Gabe Rivera of Memeorandum joined a partially populated Gillmor Gang (Steve, myself, Doc Searls and Mike Arrington--Jon Udell, Mike Vizard and Dana Gardner unavailable) podcast on Friday. As I said during the show, I'm a fan of Memeorandum.
Gabe Rivera of Memeorandum joined a partially populated Gillmor Gang (Steve, myself, Doc Searls and Mike Arrington--Jon Udell, Mike Vizard and Dana Gardner unavailable) podcast on Friday. As I said during the show, I'm a fan of Memeorandum. It aggregates the discussion around tech topics (with a preponderance of Web 2.0 and blogalicious topic coverage), using some secret algorithmic sauce that Gabe keeps close to the vest. Memeorandum also covers politics in a separate channel. I'd like to see more channels (such as an enterprise IT channel), and Gabe says he is moving in that direction and looking to monetize the site. Memeorandum isn't comprehensive--it picks up clusters of posts and stories (via some kind of link logic and text analysis on sources his software scrapes and feeds off of) from mainstream media and blogosphere sources--but is provides a good filter (compared to searching through a river of RSS feeds or search engines like Technorati) that surfaces the hot topics and associated discussion/conversation, usually from reputable sources.

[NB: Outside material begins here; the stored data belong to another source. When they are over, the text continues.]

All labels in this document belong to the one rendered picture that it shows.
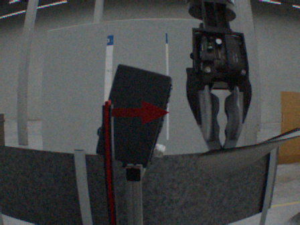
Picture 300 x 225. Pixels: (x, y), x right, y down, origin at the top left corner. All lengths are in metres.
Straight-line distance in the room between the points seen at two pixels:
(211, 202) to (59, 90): 4.75
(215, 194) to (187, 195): 0.15
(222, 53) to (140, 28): 6.06
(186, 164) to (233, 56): 1.73
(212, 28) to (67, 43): 6.35
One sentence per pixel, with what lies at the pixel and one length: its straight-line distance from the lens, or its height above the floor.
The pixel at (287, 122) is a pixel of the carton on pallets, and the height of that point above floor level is 0.71.
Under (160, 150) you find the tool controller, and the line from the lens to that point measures 1.24.
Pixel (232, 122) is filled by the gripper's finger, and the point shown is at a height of 1.16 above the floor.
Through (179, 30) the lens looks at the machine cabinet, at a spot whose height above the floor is 1.89.
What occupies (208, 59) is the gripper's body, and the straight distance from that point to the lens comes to 0.67.
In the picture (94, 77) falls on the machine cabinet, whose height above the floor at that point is 1.34.
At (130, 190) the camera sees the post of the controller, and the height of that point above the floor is 1.00.
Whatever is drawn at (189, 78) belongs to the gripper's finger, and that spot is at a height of 1.22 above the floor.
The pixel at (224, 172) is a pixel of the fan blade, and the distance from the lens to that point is 0.75.
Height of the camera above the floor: 1.20
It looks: 2 degrees down
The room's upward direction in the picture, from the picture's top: straight up

The Gang spent most of the time during the hour and half podcast discussing the merits and future of Memeorandum--trying to extract information from Gabe--and getting exercised about the future of journalism. Mike believes that sites like Memeorandum are disruptive to mainstream news outlets like the New York Times. For example, the Sony rootkit story unfolded through sites like Memeorandum, Gabe said. You can't compete with passion and the entire world becoming journalists, Mike said. Mainstream media needs to adapt, which will be tough with its high overhead, Mike added. Steve said mainstream media can coopt the blogosphere to compete. True to the extent that not all bloggers want to be independent operators and want to put food on the table.
Clearly, the NYT stable of journalists is outnumbered and a shift is underway. Doc talks about the "unbundling" phenomenon that is disrupting mainstream everything--the most networked players will be advantaged, he said. I talk about scoops of perception. The blogosphere has velocity. Mike thinks Memeorandum will be acquired relatively quickly, and New York Times would be smart to buy it to remain relevant. (Mike, who seems to relish beating competitors with the scoop on TechCrunch, writes about other conversation aggregators on his blog.) (Steve said TechCrunch has demolished Infoworld.)

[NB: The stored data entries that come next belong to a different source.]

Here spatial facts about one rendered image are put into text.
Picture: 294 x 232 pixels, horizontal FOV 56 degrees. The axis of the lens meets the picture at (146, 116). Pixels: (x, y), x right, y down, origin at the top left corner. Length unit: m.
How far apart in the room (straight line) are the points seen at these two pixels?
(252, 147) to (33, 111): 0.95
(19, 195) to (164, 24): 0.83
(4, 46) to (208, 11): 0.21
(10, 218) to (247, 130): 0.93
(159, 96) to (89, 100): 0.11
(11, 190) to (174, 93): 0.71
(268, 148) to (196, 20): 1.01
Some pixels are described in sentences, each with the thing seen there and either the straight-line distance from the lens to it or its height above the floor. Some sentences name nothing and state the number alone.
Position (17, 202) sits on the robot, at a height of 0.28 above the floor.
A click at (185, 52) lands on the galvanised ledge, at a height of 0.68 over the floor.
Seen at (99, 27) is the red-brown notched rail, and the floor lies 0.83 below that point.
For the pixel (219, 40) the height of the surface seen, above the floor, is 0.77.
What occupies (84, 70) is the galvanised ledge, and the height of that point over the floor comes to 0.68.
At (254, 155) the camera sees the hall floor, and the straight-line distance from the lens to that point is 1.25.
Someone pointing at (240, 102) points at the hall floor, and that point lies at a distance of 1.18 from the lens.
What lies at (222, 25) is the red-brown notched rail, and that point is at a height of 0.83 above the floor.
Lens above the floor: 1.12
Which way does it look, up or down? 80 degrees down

Steve goes off about the media not being invited to Sun's analyst day, which somehow he thinks makes Sun either stupid or misguided or both and lacking in transparency. Somewhere in the podcast he talks about third rails. We try to figure out what he means. The Redmonks (in attendence) and Stephen Shankland (via watching Webcasts of the event) covered the event, which didn't reveal much that I haven't heard before. I wasn't particularly bent out of shape about missing what I already heard before. Steve's right though that the notion of an analyst day populated by people from established consulting firms is outdated. Just as the blogosphere is changing the face of journalism, it is impacting the analyst world. All a big mashup, Steve concluded and the Gang agreed.